● What you are asked to do: All entries are to be given again verbatim.

● Input data:
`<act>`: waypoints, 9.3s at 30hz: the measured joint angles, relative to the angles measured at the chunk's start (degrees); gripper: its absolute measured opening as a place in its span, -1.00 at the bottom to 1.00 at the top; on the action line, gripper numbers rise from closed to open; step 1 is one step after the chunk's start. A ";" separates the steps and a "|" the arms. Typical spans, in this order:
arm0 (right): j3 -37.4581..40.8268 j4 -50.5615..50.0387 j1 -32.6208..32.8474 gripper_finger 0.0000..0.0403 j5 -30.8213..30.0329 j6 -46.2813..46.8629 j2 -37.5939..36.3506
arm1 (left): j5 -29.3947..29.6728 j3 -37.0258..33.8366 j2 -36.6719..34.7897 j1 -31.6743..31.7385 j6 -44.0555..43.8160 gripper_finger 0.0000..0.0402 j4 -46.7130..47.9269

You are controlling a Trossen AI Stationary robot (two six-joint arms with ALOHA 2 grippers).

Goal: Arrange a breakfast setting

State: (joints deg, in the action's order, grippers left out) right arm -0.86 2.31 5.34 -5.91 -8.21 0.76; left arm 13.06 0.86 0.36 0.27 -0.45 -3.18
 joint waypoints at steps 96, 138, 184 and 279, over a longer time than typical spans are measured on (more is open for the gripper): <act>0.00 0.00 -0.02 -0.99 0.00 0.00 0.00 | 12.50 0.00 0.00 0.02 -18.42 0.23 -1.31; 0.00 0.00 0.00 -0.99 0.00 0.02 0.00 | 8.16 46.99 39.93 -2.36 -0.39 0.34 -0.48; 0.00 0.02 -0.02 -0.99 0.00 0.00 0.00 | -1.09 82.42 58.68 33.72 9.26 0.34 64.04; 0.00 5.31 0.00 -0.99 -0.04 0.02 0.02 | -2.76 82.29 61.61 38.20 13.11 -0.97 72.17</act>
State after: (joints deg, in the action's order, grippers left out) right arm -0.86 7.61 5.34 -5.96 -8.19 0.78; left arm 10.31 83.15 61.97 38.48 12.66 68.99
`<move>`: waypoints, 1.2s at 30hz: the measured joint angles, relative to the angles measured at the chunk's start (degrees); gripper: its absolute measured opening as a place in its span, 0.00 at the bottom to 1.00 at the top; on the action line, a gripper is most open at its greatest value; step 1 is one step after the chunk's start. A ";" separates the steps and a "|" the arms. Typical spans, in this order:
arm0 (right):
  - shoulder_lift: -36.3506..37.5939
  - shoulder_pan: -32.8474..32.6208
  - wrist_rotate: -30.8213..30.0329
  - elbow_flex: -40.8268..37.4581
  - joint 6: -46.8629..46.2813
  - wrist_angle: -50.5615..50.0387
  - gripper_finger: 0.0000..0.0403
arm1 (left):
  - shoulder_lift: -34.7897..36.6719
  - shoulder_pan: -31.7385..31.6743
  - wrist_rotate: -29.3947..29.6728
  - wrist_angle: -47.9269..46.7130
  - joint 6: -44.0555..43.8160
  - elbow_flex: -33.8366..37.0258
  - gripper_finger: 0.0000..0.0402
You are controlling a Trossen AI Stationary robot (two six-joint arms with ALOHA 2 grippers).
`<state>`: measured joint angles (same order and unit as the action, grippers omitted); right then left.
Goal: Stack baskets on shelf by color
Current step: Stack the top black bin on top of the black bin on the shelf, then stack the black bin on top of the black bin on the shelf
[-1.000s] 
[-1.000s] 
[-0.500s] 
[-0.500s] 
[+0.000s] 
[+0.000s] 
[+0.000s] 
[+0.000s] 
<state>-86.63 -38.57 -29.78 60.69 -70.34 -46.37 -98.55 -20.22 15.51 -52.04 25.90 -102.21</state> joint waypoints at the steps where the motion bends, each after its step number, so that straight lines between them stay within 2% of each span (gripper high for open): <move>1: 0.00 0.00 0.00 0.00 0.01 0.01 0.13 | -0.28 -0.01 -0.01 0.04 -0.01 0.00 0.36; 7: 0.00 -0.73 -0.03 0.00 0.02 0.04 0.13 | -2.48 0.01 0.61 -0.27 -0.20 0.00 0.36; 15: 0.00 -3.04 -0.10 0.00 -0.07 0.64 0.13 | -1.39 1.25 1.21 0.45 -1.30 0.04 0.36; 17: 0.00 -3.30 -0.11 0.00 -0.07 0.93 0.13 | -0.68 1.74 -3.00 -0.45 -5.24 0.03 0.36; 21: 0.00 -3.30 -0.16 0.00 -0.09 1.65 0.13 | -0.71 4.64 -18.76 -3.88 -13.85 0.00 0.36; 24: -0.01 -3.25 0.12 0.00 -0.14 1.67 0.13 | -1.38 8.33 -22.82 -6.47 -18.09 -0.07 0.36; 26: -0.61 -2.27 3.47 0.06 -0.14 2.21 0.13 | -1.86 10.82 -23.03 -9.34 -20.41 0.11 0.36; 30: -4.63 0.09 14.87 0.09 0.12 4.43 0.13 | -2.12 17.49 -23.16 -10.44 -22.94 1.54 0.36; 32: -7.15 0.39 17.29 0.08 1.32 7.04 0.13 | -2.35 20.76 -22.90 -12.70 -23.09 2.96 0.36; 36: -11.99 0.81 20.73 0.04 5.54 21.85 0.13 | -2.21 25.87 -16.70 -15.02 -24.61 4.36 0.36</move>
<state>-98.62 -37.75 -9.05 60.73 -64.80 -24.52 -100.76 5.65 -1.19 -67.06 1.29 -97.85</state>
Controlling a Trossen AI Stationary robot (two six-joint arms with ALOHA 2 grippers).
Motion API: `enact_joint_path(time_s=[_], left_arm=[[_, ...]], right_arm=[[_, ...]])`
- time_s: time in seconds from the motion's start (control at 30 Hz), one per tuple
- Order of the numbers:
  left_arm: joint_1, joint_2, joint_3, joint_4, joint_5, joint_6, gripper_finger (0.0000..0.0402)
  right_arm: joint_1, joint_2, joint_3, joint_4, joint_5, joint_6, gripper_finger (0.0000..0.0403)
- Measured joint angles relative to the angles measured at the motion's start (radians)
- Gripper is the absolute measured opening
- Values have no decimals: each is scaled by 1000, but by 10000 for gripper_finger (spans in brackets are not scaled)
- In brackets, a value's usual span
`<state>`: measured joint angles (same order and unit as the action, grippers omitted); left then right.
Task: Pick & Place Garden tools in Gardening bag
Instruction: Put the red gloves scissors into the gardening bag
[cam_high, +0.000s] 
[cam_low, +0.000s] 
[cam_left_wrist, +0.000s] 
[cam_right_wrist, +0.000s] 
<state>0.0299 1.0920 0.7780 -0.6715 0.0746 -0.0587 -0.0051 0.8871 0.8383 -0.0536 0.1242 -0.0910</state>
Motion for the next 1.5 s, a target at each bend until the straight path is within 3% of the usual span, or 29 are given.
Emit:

● Answer section:
`<act>`: waypoints, 9.3s at 30hz: the measured joint angles, relative to the angles measured at the chunk's start (degrees); gripper: its absolute measured opening as a place in its span, -1.00 at the bottom to 1.00 at the top; on the action line, gripper numbers rise from closed to open; step 1 is one step after the chunk's start. A ";" separates the steps and a "|" the arms. Typical spans, in this order:
arm0 (right): j3 -37.4581..40.8268 j4 -50.5615..50.0387 j1 -32.6208..32.8474 gripper_finger 0.0000..0.0403 j5 -30.8213..30.0329 j6 -46.2813..46.8629 j2 -37.5939..36.3506
arm1 (left): j5 -29.3947..29.6728 j3 -37.0258..33.8366 j2 -36.6719..34.7897 j1 -31.6743..31.7385 j6 -44.0555..43.8160 gripper_finger 0.0000..0.0402 j4 -46.7130..47.9269

You are controlling a Trossen AI Stationary robot (two six-joint arms with ALOHA 2 grippers).

Goal: Arrange a breakfast setting

State: (joints deg, in the action's order, grippers left out) right arm -0.86 2.31 5.34 -5.91 -8.21 0.76; left arm 13.06 0.86 0.36 0.27 -0.45 -3.18
 joint waypoints at steps 96, 138, 184 and 279, over a longer time than typical spans are measured on (more is open for the gripper): <act>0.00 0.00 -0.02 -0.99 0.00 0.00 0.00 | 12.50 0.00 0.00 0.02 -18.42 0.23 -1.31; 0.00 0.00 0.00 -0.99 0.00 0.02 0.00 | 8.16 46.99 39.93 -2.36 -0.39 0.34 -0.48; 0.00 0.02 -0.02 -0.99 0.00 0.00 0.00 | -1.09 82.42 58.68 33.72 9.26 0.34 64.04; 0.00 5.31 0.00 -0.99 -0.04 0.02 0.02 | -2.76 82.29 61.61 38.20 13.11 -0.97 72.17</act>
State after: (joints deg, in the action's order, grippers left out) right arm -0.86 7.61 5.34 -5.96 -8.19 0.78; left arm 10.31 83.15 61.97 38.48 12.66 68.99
`<move>`: waypoints, 1.2s at 30hz: the measured joint angles, relative to the angles measured at the chunk's start (degrees); gripper: its absolute measured opening as a place in its span, 0.00 at the bottom to 1.00 at the top; on the action line, a gripper is most open at its greatest value; step 1 is one step after the chunk's start. A ";" separates the steps and a "|" the arms. Typical spans, in this order:
arm0 (right):
  - shoulder_lift: -36.3506..37.5939
  - shoulder_pan: -32.8474..32.6208
  - wrist_rotate: -30.8213..30.0329
  - elbow_flex: -40.8268..37.4581
  - joint 6: -46.8629..46.2813
  - wrist_angle: -50.5615..50.0387
  - gripper_finger: 0.0000..0.0403
arm1 (left):
  - shoulder_lift: -34.7897..36.6719
  - shoulder_pan: -31.7385..31.6743
  - wrist_rotate: -29.3947..29.6728
  - wrist_angle: -47.9269..46.7130
  - joint 6: -44.0555..43.8160
  - elbow_flex: -33.8366..37.0258
  - gripper_finger: 0.0000..0.0402
You are controlling a Trossen AI Stationary robot (two six-joint arms with ALOHA 2 grippers).
`<state>`: measured joint angles (same order and unit as the action, grippers omitted); right then left.
Goal: Stack baskets on shelf by color
Current step: Stack the top black bin on top of the black bin on the shelf, then stack the black bin on top of the black bin on the shelf
[-1.000s] 
[-1.000s] 
[-0.500s] 
[-0.500s] 
[+0.000s] 
[+0.000s] 
[+0.000s] 
[+0.000s] 
<state>-86.63 -38.57 -29.78 60.69 -70.34 -46.37 -98.55 -20.22 15.51 -52.04 25.90 -102.21</state> joint waypoints at the steps where the motion bends, each after its step number, so that straight lines between them stay within 2% of each span (gripper high for open): <move>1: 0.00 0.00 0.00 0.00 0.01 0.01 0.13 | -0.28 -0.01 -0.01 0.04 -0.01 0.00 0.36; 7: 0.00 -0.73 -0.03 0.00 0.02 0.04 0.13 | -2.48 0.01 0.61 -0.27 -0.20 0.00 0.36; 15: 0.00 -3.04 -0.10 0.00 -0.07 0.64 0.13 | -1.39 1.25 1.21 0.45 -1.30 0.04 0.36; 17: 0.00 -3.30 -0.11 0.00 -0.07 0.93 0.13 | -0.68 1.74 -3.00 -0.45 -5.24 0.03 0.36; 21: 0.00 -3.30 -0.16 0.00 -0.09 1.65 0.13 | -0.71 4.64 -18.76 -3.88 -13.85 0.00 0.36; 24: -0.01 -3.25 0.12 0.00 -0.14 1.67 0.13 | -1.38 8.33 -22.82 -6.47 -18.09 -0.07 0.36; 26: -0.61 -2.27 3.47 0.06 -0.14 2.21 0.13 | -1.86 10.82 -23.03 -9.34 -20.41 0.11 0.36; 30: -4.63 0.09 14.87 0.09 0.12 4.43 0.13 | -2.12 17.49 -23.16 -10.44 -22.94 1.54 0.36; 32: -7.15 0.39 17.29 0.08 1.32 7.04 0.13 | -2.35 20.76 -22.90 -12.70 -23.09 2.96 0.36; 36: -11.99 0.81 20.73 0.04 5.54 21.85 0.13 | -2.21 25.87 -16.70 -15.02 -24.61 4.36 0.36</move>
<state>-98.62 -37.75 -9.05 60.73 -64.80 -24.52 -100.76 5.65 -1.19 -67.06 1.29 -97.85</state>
Controlling a Trossen AI Stationary robot (two six-joint arms with ALOHA 2 grippers).
Motion API: `enact_joint_path(time_s=[_], left_arm=[[_, ...]], right_arm=[[_, ...]])`
- time_s: time in seconds from the motion's start (control at 30 Hz), one per tuple
- Order of the numbers:
  left_arm: joint_1, joint_2, joint_3, joint_4, joint_5, joint_6, gripper_finger (0.0000..0.0402)
  right_arm: joint_1, joint_2, joint_3, joint_4, joint_5, joint_6, gripper_finger (0.0000..0.0403)
- Measured joint angles relative to the angles measured at the motion's start (radians)
- Gripper is the absolute measured opening
- Values have no decimals: each is scaled by 1000, but by 10000 for gripper_finger (spans in brackets are not scaled)
- In brackets, a value's usual span
`<state>`: measured joint angles (same order and unit as the action, grippers omitted); left then right.
Task: Pick & Place Garden tools in Gardening bag
Instruction: Put the red gloves scissors into the gardening bag
[cam_high, +0.000s] 
[cam_low, +0.000s] 
[cam_left_wrist, +0.000s] 
[cam_right_wrist, +0.000s] 
<state>0.0299 1.0920 0.7780 -0.6715 0.0746 -0.0587 -0.0051 0.8871 0.8383 -0.0536 0.1242 -0.0910</state>
Motion for the next 1.5 s, a target at each bend until the straight path is within 3% of the usual span, or 29 are given.
Emit:

No further response is required.